#### [How to complete this task]
Restate word for word the lines beginning with the one that contains "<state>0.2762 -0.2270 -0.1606" and ending at the bottom of the records below, both included.

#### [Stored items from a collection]
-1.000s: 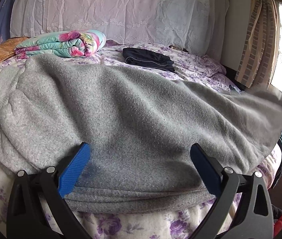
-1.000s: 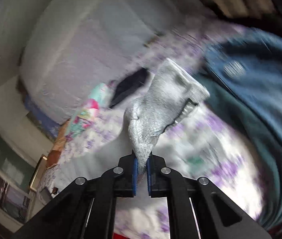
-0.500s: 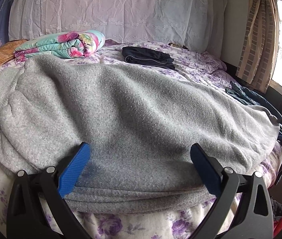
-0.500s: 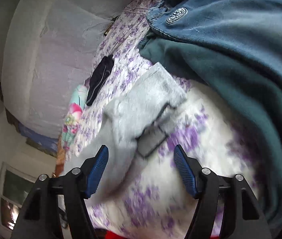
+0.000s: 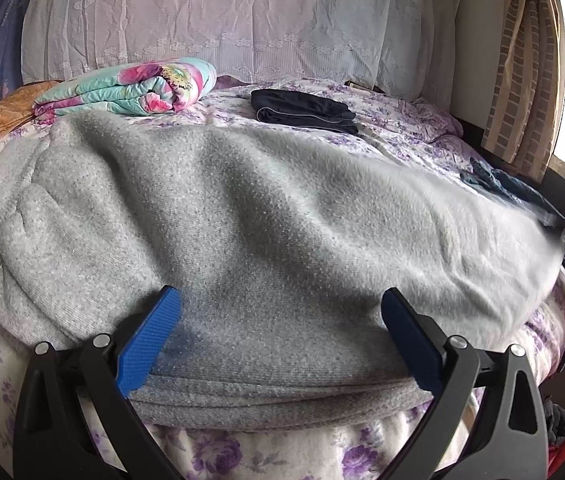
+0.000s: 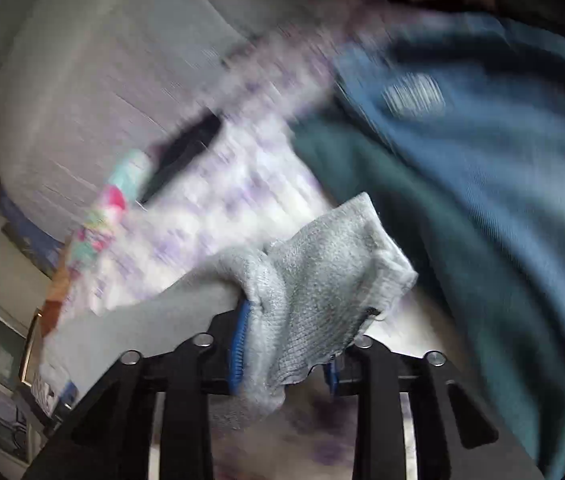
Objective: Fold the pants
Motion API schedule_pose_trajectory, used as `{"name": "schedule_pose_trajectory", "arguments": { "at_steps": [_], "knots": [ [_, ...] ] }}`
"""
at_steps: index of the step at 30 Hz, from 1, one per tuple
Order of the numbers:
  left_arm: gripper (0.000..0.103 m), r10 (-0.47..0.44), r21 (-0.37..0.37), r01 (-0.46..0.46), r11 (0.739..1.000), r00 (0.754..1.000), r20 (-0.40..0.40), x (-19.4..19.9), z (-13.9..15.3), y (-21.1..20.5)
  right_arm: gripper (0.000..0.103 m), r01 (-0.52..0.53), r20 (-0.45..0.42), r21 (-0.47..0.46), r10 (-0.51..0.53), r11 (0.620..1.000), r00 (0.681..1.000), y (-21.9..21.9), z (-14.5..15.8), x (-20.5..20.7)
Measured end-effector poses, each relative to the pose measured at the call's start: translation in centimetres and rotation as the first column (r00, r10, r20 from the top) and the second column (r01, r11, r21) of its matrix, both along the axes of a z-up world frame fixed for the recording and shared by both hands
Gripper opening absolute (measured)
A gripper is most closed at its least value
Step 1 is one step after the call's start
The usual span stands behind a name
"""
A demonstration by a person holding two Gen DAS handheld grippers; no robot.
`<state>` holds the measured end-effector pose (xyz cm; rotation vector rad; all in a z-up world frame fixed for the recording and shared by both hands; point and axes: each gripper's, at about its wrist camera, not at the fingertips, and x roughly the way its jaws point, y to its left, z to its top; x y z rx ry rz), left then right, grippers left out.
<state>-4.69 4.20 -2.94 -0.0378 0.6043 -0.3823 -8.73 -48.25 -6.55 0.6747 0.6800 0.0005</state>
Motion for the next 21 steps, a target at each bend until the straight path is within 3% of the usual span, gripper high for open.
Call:
{"name": "schedule_pose_trajectory", "arguments": {
  "at_steps": [2, 4, 7, 9, 10, 12, 13, 16, 19, 21],
  "knots": [
    [0.098, 0.005, 0.022, -0.004, 1.0, 1.0, -0.016, -0.2, 0.3, -0.2, 0.065, 0.058, 0.044, -0.073, -0.054, 0.996, 0.998, -0.2, 1.1, -1.9],
    [0.098, -0.009, 0.001, 0.009, 1.0, 0.999, -0.034, -0.7, 1.3, 0.0, 0.073, 0.099, 0.087, -0.139, -0.087, 0.985, 0.992, 0.1, 3.0, -3.4],
    [0.098, -0.046, -0.084, 0.047, 0.995, 0.999, 0.006, -1.9, 3.6, 0.8, 0.074, 0.229, 0.134, -0.285, -0.198, 0.931, 0.971, 0.0, 5.6, -4.8],
    [0.098, -0.039, -0.102, 0.043, 0.994, 0.998, 0.049, -2.1, 5.4, 0.6, 0.06, 0.298, 0.229, -0.294, -0.235, 0.908, 0.945, 0.4, 7.6, -5.4],
    [0.098, -0.055, -0.107, 0.06, 0.992, 0.997, 0.048, -1.8, 5.8, 0.2, 0.045, 0.247, 0.279, -0.275, -0.169, 0.929, 0.945, 1.6, 8.6, -5.0],
    [0.098, -0.085, -0.109, 0.088, 0.99, 0.996, 0.033, -0.8, 6.3, -1.1, 0.037, 0.069, 0.31, -0.28, 0.022, 0.957, 0.951, 5.2, 9.9, -3.0],
    [0.098, -0.078, -0.095, 0.079, 0.992, 0.997, 0.02, -0.1, 6.3, -1.9, 0.031, -0.031, 0.31, -0.302, 0.129, 0.953, 0.942, 8.1, 10.2, -1.6],
    [0.098, -0.045, -0.045, 0.043, 0.998, 0.998, -0.047, 2.1, 4.8, -2.9, 0.028, -0.329, 0.253, -0.39, 0.443, 0.86, 0.86, 18.4, 9.7, 2.6],
    [0.097, 0.018, -0.034, -0.025, 0.999, 0.983, -0.181, 3.9, 1.3, -1.2, 0.028, -0.515, 0.151, -0.376, 0.6, 0.77, 0.786, 24.7, 7.1, 5.2],
    [0.096, -0.027, 0.007, 0.029, 1.0, 0.989, -0.142, 2.8, 0.5, -0.7, 0.028, -0.596, 0.037, -0.356, 0.648, 0.72, 0.761, 27.0, 4.0, 6.6]
  ]
}}
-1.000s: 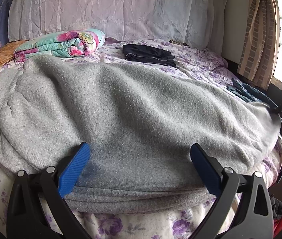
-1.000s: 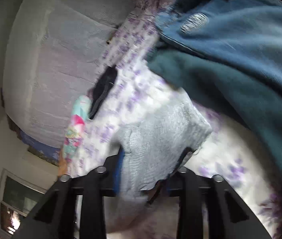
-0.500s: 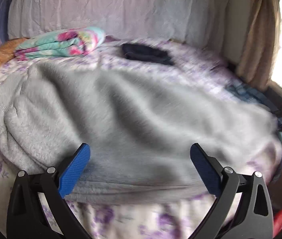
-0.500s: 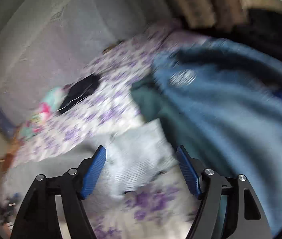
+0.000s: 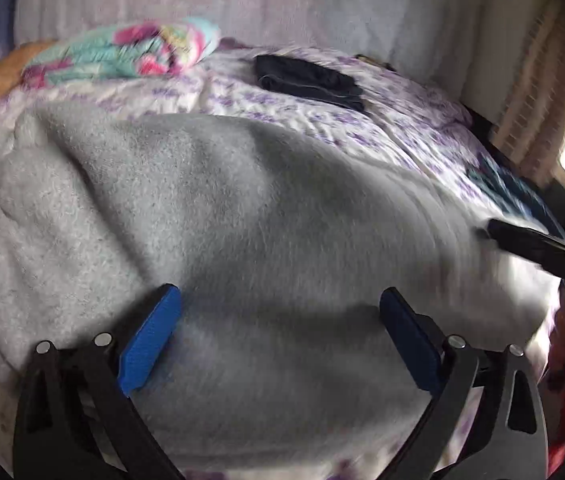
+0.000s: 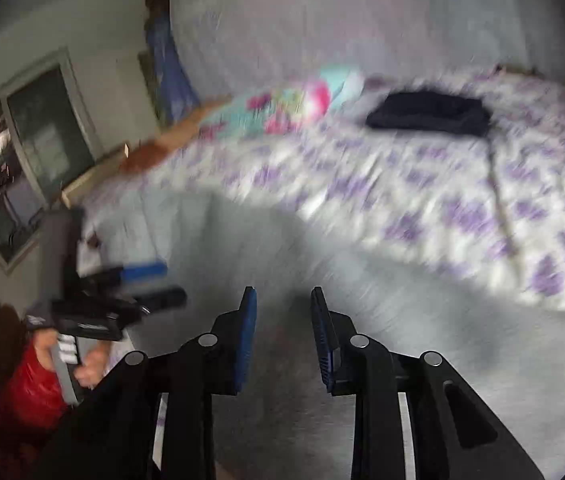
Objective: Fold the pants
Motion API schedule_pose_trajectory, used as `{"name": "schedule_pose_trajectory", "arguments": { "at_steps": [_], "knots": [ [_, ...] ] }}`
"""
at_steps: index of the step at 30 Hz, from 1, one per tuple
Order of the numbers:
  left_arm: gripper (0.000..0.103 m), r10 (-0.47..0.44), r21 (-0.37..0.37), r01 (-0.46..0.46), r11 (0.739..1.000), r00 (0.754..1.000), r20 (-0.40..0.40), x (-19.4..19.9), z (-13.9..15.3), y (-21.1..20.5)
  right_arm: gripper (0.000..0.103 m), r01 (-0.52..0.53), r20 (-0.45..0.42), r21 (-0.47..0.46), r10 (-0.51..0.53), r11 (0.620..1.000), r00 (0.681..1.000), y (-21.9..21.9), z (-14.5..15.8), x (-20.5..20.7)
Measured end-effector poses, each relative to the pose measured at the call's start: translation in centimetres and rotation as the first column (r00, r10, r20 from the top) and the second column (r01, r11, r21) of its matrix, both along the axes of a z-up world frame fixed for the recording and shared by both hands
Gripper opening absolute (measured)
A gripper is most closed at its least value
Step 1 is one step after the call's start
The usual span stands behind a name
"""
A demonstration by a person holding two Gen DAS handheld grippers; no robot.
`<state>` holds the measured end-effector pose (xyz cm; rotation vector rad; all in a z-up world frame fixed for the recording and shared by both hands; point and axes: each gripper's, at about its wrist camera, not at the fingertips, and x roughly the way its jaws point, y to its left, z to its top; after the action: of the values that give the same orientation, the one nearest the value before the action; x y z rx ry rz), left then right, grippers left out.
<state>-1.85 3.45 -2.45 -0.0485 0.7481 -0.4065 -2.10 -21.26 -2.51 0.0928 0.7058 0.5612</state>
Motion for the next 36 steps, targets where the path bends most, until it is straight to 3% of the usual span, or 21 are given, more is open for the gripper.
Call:
{"name": "schedule_pose_trajectory", "arguments": {
  "at_steps": [1, 2, 4, 10, 13, 15, 17, 19, 21, 22, 23, 25, 26, 28, 36],
  "knots": [
    [0.096, -0.016, 0.068, 0.014, 0.998, 1.0, 0.016, -0.9, -0.3, -0.3, 0.028, -0.008, -0.06, -0.026, 0.007, 1.0, 0.998, 0.3, -1.7, 0.6],
    [0.096, -0.017, 0.11, 0.013, 0.994, 0.999, 0.033, -1.7, -0.5, -0.5, 0.027, -0.02, -0.064, -0.014, 0.019, 1.0, 0.998, -0.1, -2.4, 0.8],
    [0.096, -0.017, 0.137, 0.01, 0.99, 0.999, 0.052, -2.6, -0.7, -0.5, 0.025, -0.035, -0.079, 0.007, 0.036, 0.999, 0.996, -1.0, -2.2, 0.2],
    [0.095, 0.018, 0.004, -0.018, 1.0, 0.999, 0.035, -4.2, 0.9, 1.8, 0.029, -0.089, -0.186, 0.04, 0.094, 0.995, 0.978, -2.1, -0.9, -0.3],
    [0.096, -0.052, -0.112, 0.059, 0.992, 0.997, 0.059, -3.5, 3.4, 1.6, 0.031, -0.085, -0.128, 0.177, 0.109, 0.981, 0.986, -3.4, 2.2, 1.0],
    [0.098, -0.058, -0.125, 0.067, 0.99, 0.996, 0.072, -2.3, 4.3, 0.9, 0.031, -0.054, -0.082, 0.202, 0.072, 0.978, 0.994, -3.7, 4.3, 3.1],
    [0.098, -0.041, -0.121, 0.046, 0.992, 0.998, 0.043, -0.2, 3.7, 0.1, 0.031, -0.015, -0.044, 0.134, 0.021, 0.991, 0.999, -3.2, 5.5, 5.6],
    [0.098, -0.008, -0.113, 0.0, 0.994, 0.998, -0.067, 1.7, 1.1, -0.1, 0.031, 0.034, -0.052, 0.047, -0.032, 0.998, 0.998, -2.3, 5.0, 8.7],
    [0.098, -0.007, -0.059, 0.007, 0.998, 1.0, -0.008, 1.0, 0.0, -0.6, 0.031, 0.065, -0.093, -0.019, -0.067, 0.998, 0.993, -1.4, 3.3, 11.3],
    [0.098, -0.006, 0.024, 0.005, 1.0, 1.0, 0.029, 0.0, -0.3, -1.5, 0.03, 0.052, -0.112, -0.025, -0.054, 0.998, 0.992, -0.9, 2.6, 11.8],
    [0.098, 0.001, 0.057, -0.004, 0.998, 0.999, 0.043, -0.5, -0.4, -1.9, 0.03, 0.013, -0.138, -0.019, -0.016, 1.0, 0.99, 0.0, 1.9, 12.1],
    [0.098, 0.007, 0.044, -0.009, 0.999, 0.998, 0.059, -1.2, -0.6, -1.6, 0.027, -0.089, -0.157, 0.009, 0.09, 0.996, 0.983, 2.0, 0.9, 11.0],
    [0.098, -0.002, 0.032, -0.001, 0.999, 0.998, 0.065, -1.3, -0.6, -1.3, 0.016, -0.133, -0.152, 0.004, 0.132, 0.991, 0.979, 3.2, 0.9, 10.6],
    [0.098, -0.012, -0.009, 0.013, 1.0, 0.996, 0.083, -1.5, -0.5, -0.7, 0.009, -0.201, -0.129, -0.009, 0.199, 0.979, 0.972, 4.6, 0.5, 8.2],
    [0.098, -0.009, -0.05, 0.015, 0.999, 0.992, 0.125, -2.0, -0.4, -0.6, 0.008, -0.246, -0.126, 0.017, 0.246, 0.969, 0.961, 5.3, -1.1, 4.7]
  ]
}}
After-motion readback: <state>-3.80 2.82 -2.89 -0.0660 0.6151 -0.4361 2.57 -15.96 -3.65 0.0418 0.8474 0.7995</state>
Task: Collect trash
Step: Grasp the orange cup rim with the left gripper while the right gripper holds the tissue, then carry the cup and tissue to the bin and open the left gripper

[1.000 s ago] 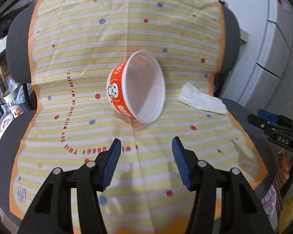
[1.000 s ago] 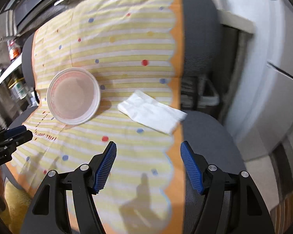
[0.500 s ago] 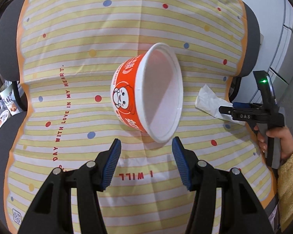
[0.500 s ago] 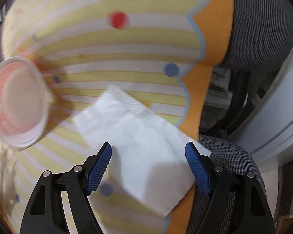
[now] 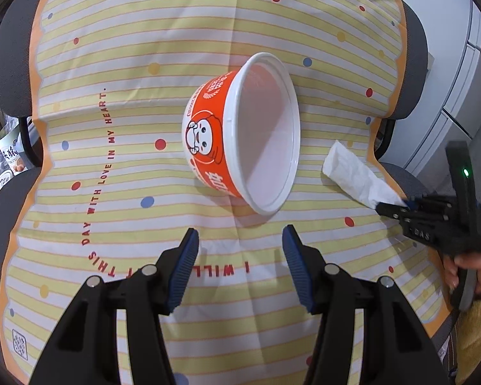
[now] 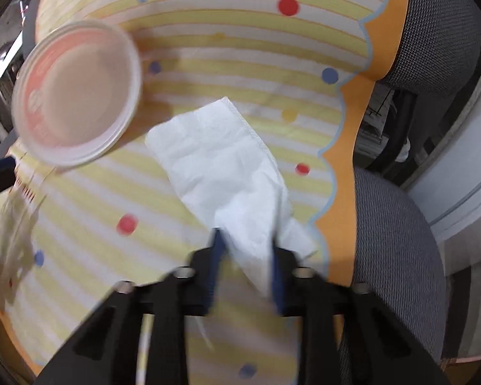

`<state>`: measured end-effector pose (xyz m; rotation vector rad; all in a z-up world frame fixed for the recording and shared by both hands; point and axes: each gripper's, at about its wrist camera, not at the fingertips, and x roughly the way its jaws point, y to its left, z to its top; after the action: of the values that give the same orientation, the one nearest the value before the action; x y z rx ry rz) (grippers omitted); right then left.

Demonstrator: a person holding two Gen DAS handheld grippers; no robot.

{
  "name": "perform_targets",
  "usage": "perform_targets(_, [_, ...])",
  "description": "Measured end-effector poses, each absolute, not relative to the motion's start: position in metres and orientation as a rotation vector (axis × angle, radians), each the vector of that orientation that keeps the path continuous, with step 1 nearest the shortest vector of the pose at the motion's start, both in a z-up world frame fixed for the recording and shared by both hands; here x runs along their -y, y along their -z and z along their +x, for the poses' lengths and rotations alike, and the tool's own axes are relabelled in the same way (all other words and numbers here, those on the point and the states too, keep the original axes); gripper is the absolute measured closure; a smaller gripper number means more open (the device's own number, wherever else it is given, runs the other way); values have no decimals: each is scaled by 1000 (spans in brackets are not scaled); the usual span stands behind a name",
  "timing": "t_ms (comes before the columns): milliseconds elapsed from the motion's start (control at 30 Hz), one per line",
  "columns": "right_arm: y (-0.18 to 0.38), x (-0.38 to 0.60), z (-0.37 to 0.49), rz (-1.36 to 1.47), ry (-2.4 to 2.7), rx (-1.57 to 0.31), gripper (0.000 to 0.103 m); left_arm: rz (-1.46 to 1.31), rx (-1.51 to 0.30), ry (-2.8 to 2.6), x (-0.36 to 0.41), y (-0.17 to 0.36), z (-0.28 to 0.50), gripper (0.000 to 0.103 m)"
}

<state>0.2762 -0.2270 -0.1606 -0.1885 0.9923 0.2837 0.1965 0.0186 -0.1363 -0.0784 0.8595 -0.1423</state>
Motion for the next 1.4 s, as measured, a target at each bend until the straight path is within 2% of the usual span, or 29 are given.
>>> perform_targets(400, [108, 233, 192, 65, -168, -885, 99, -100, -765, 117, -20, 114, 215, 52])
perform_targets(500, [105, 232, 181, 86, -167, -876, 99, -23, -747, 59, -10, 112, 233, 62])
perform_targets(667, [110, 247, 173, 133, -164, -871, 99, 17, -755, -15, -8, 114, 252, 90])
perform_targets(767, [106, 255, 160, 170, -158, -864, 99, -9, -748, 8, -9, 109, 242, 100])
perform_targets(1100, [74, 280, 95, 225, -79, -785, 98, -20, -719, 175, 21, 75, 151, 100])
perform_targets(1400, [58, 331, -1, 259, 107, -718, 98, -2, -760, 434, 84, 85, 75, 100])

#### [Response area]
<state>0.2762 -0.2270 -0.1606 -0.1885 0.9923 0.2837 0.1965 0.0186 -0.1363 -0.0784 0.8595 -0.1423</state>
Motion for the next 1.4 s, as measured, a target at each bend until the straight path is within 2% of the usual span, or 29 are given.
>>> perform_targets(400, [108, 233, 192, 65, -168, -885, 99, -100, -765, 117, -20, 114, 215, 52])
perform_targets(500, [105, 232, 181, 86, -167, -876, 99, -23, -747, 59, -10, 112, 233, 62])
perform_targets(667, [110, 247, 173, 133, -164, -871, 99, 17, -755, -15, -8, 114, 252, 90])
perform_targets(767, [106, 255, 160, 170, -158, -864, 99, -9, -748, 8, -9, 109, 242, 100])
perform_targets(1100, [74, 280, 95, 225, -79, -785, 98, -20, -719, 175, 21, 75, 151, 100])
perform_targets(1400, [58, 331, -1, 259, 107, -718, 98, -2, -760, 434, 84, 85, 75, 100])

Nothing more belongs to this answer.